This week's FDA news and more! Check out the PharmaFlash for the top five most read news stories
Akorn issued a recall for several of its human and animal drug products. The recall is a result of the company's shutdown, which has led to concerns about the safety and quality of their medications. The recall affects various products, including injectables, ophthalmics, and oral liquids. Customers are advised to discontinue use and return the affected products to avoid potential health risks.
Astellas, announced its acquisition of Iveric Bio, a biotechnology company specializing in ophthalmic diseases. The deal involves Astellas paying approximately $1.3 billion to acquire Iveric Bio, gaining access to their innovative gene therapy and gene editing platforms. This strategic move will expand Astellas' capabilities in the field of gene therapies for retinal diseases. The acquisition is expected to enhance Astellas' pipeline and advance the development of potential treatments for patients with vision-threatening conditions.
Sterling, a contract development and manufacturing organization (CDMO), is set to join a cross-disciplinary partnership aimed at advancing artificial intelligence (AI) flow chemistry techniques. The collaboration includes academic institutions and technology companies focused on leveraging AI to enhance the efficiency and effectiveness of flow chemistry processes. By combining expertise from different fields, the partnership aims to accelerate the development and implementation of AI-driven solutions in chemical manufacturing.

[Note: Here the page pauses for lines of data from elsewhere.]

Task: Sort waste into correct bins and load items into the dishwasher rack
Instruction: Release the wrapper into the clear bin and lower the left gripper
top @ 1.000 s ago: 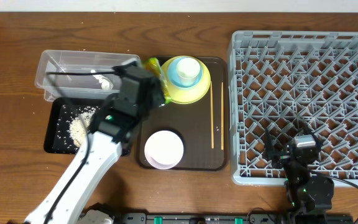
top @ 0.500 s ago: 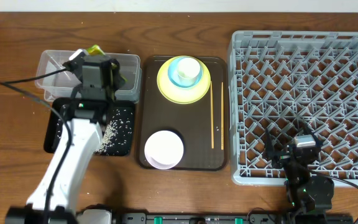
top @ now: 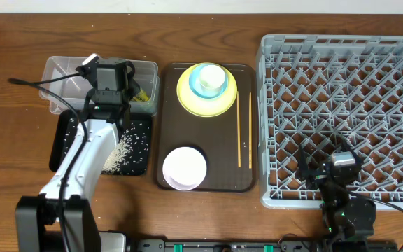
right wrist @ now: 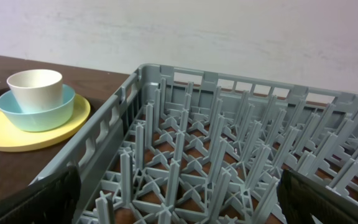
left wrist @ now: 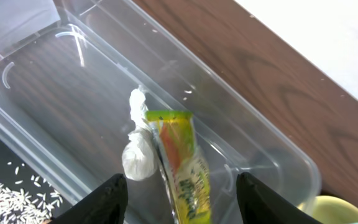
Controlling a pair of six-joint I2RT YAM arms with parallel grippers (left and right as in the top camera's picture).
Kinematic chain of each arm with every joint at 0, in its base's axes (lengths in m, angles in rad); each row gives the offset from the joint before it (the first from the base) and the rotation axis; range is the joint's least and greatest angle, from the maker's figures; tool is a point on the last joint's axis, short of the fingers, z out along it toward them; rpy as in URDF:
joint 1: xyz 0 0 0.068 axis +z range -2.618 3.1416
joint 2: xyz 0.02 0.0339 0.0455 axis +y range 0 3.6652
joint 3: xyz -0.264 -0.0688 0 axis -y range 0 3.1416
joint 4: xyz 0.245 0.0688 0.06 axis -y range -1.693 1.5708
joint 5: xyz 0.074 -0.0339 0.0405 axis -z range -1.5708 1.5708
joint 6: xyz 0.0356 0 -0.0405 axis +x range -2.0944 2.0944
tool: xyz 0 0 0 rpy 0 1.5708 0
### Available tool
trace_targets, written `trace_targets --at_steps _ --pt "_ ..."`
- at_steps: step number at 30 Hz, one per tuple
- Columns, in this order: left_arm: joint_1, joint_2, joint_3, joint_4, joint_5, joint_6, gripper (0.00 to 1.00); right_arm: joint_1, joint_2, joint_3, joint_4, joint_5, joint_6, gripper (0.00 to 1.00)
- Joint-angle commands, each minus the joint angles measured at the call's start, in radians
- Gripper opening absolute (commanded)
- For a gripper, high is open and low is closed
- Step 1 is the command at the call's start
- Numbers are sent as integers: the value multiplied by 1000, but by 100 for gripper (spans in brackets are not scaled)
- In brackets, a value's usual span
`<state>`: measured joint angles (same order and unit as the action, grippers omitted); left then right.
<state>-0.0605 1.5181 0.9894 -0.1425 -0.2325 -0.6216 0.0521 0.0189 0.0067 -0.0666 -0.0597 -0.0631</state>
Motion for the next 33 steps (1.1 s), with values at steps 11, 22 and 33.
trace_targets --at_steps 11,22,33 --pt "3 -330 -1 -481 592 28 58 7 1 -1 -4 -1 -9 99" --pt "2 -362 -1 -864 618 184 58 7 1 -1 -4 -1 -9 99" --pt "2 -362 -1 -900 649 194 58 7 1 -1 6 -110 316 99"
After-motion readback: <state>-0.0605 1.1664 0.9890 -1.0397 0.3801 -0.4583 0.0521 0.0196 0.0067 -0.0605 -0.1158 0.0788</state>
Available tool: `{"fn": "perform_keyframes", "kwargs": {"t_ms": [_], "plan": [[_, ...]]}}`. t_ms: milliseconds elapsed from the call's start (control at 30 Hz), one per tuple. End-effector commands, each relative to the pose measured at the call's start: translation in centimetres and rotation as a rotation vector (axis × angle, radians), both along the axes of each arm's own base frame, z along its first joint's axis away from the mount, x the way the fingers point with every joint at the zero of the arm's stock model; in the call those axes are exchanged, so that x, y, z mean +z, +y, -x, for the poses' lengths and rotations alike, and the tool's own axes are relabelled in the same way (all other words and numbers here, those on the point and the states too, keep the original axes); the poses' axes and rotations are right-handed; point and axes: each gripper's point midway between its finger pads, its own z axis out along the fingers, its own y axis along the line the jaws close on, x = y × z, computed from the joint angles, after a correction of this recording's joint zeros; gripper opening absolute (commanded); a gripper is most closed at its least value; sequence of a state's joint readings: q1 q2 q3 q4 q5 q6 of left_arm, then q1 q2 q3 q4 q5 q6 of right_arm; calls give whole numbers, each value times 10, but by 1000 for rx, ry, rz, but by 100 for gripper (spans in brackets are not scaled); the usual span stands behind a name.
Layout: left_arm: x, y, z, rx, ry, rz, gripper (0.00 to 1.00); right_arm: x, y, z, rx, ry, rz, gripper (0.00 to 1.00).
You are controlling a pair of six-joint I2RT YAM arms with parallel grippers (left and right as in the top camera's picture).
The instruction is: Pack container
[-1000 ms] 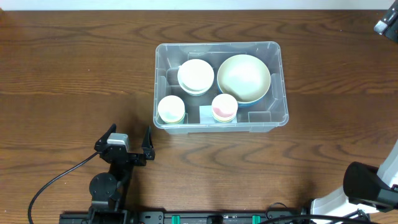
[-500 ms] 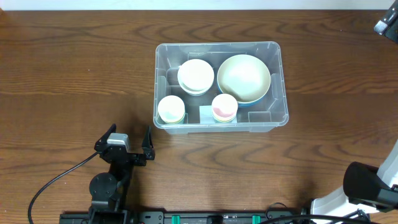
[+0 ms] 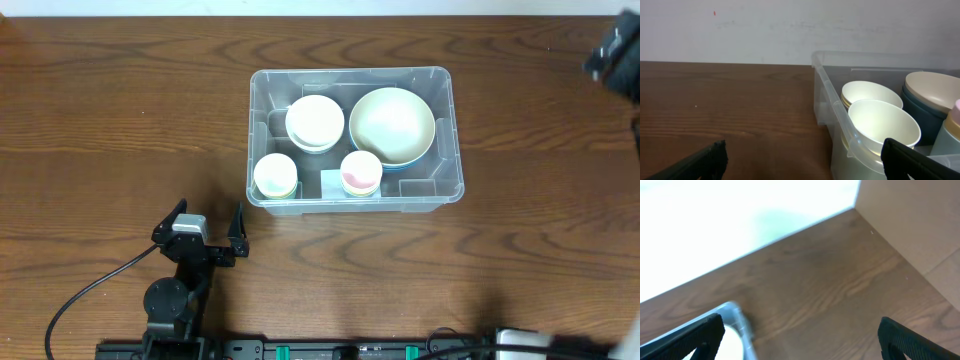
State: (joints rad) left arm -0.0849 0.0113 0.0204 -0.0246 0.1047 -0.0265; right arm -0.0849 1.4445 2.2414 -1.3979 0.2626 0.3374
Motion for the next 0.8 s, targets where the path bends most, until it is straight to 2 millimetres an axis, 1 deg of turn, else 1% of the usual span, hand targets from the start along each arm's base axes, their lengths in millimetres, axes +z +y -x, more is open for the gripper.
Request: {"fn": "perform_keyframes", "kwargs": {"t_ms": [0, 67, 233, 367, 467, 533, 600, 667, 767], "plan": [[-15, -1, 1, -8, 45, 3, 98, 1, 10, 49, 9, -36, -4, 99], [-15, -1, 1, -8, 45, 3, 98, -15, 12, 77, 12, -20, -5, 99], [-15, -1, 1, -8, 44, 3, 98, -56, 15, 131, 12, 2, -6, 99], [-15, -1, 1, -8, 45, 3, 98, -87, 17, 168, 12, -5, -6, 99], [-15, -1, 1, -8, 45, 3, 98, -105, 12, 186, -13, -40, 17, 99], [-15, -1, 1, -8, 44, 3, 98, -105, 13, 184, -12, -142, 20, 99], [-15, -1, 1, -8, 45, 3, 98, -100, 15, 175, -3, -269, 11, 99], [-15, -1, 1, -8, 45, 3, 98, -96, 20, 159, 32, -424, 5, 99], [-15, -1, 1, -8, 45, 3, 98, -102, 29, 138, 90, -563, -5, 99]]}}
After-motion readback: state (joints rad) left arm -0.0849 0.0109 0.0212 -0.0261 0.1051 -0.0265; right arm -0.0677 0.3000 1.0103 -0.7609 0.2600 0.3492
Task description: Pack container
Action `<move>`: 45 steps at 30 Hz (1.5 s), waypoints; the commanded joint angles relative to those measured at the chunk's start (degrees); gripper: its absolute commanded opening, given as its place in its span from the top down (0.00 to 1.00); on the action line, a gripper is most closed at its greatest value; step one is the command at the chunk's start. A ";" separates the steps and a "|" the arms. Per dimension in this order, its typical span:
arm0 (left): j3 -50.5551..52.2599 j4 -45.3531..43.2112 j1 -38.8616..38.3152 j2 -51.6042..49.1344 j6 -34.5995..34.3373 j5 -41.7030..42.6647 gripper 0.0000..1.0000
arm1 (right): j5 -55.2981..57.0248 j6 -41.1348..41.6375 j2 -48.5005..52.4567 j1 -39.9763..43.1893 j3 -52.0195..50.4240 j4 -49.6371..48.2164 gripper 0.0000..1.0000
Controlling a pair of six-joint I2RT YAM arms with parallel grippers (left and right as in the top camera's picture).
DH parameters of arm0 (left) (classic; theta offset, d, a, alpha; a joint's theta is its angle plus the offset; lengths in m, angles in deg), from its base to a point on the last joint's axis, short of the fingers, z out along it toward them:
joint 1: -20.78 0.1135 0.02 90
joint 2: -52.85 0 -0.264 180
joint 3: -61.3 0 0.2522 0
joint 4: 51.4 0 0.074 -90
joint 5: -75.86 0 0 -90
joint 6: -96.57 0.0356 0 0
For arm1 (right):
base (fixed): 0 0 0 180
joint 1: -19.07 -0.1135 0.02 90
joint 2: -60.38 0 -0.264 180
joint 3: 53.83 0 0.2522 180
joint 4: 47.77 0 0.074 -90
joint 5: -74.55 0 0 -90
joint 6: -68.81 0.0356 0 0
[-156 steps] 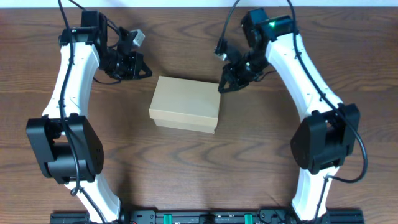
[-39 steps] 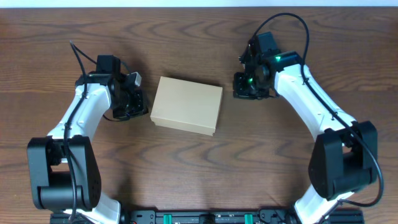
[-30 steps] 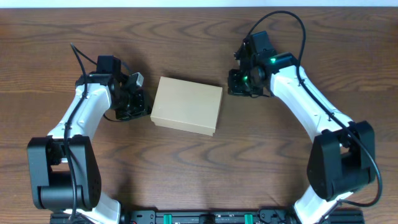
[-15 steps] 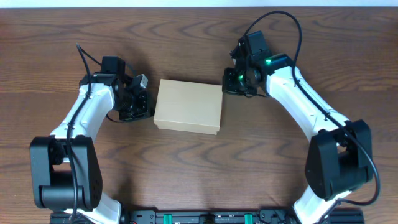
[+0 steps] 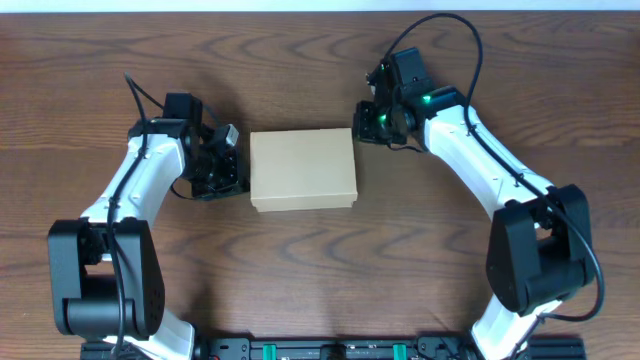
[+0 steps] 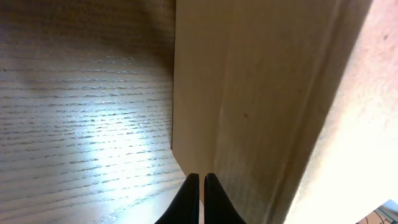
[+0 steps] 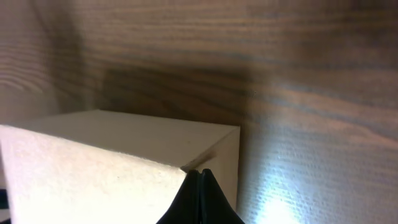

Charles River Laboratories, a provider of research services, has partnered with Wheeler Bio, a biotechnology company, to establish and operate the RightSourceSM Laboratory. This facility will specialize in supporting preclinical research and drug discovery programs. The collaboration aims to provide clients with comprehensive, high-quality laboratory services to accelerate their research and development efforts. The RightSourceSM Laboratory will leverage the expertise and resources of both companies to offer innovative solutions and contribute to advancements in the pharmaceutical and biotechnology sectors.
The FDA issued final guidance regarding nicotine replacement therapy (NRT) drug products. The guidance aims to provide clarity and recommendations for manufacturers seeking approval for over-the-counter NRT products. It addresses various aspects, including study design, labeling requirements, and considerations for specific populations like pregnant and breastfeeding individuals. The FDA intends for this guidance to facilitate the development of safe and effective NRT options, helping individuals quit smoking and reduce nicotine dependence.